CPS declines new charges against Lucy Letby over additional infant deaths
The CPS declined to bring further charges against Lucy Letby after reviewing evidence, saying the evidential test was not met; families have been offered meetings to explain the decision.
The Crown Prosecution Service declined to bring new charges against convicted neonatal nurse Lucy Letby, concluding that evidence submitted by Cheshire Constabulary did not meet the evidential test for prosecution over two alleged infant deaths and seven non-fatal collapses. The CPS made the decision public on January 20, 2026 after reviewing material handed to prosecutors in July 2025.
Letby remains in custody serving whole-life terms for convictions that include seven murders and multiple attempted murders arising from incidents in 2015-2016. The CPS said its decision applies only to the matters it reviewed and does not alter the standing convictions or existing sentences. Families affected by the reviewed allegations have been written to by the CPS and offered meetings to explain the rationale behind the prosecutorial decision.
Cheshire Constabulary expressed disappointment at the outcome but said it would respect the independent decision of prosecutors. The force and prosecutors are treating the matters as separate from other investigative strands that continue to run independently. Corporate and system-level inquiries into hospital practice and safeguarding remain distinct from the criminal charging process and are continuing.

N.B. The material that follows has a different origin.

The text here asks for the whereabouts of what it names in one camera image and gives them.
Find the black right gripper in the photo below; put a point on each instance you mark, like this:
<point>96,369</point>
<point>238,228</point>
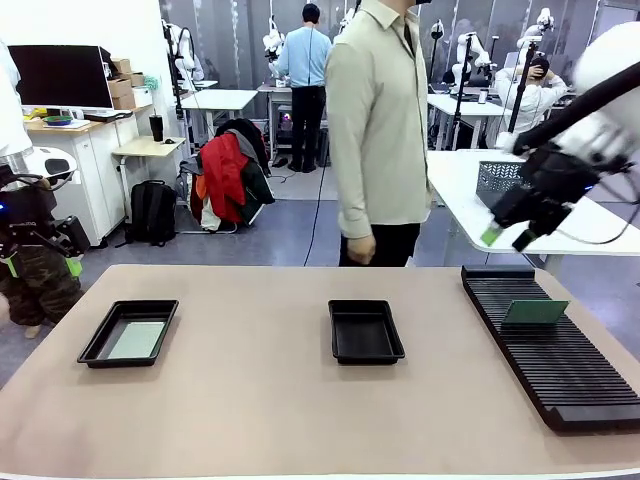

For the community tracking this case, the CPS explanation highlights how the threshold for prosecution operates in high-profile investigations. Prosecutors must be satisfied that evidence is sufficient to provide a realistic prospect of conviction before charges are authorised. Where that evidential test is not met, even in cases that attract intense public scrutiny, a decision not to charge may follow. That distinction matters to grieving families and to public confidence in how complex healthcare-related deaths are handled.

Practical implications include the offer of meetings to the affected families, which provides a direct channel for explanations and avenues for further questions. The separate corporate and system inquiries are where many policy, staffing, and procedural concerns are expected to be examined in more detail. Those inquiries may yield recommendations for safeguarding, clinical governance, and record-keeping that could affect local healthcare practice and public oversight.
This decision closes one prosecutorial avenue but leaves open broader institutional and public questions. Readers involved in advocacy, hospital oversight, or local community groups should watch for updates from the CPS, Cheshire Constabulary, and the ongoing inquiries that will probe system-level failures and potential reforms. The core convictions against Letby remain in force, while families and the wider community await fuller explanations from the parallel reviews that aim to prevent future harm.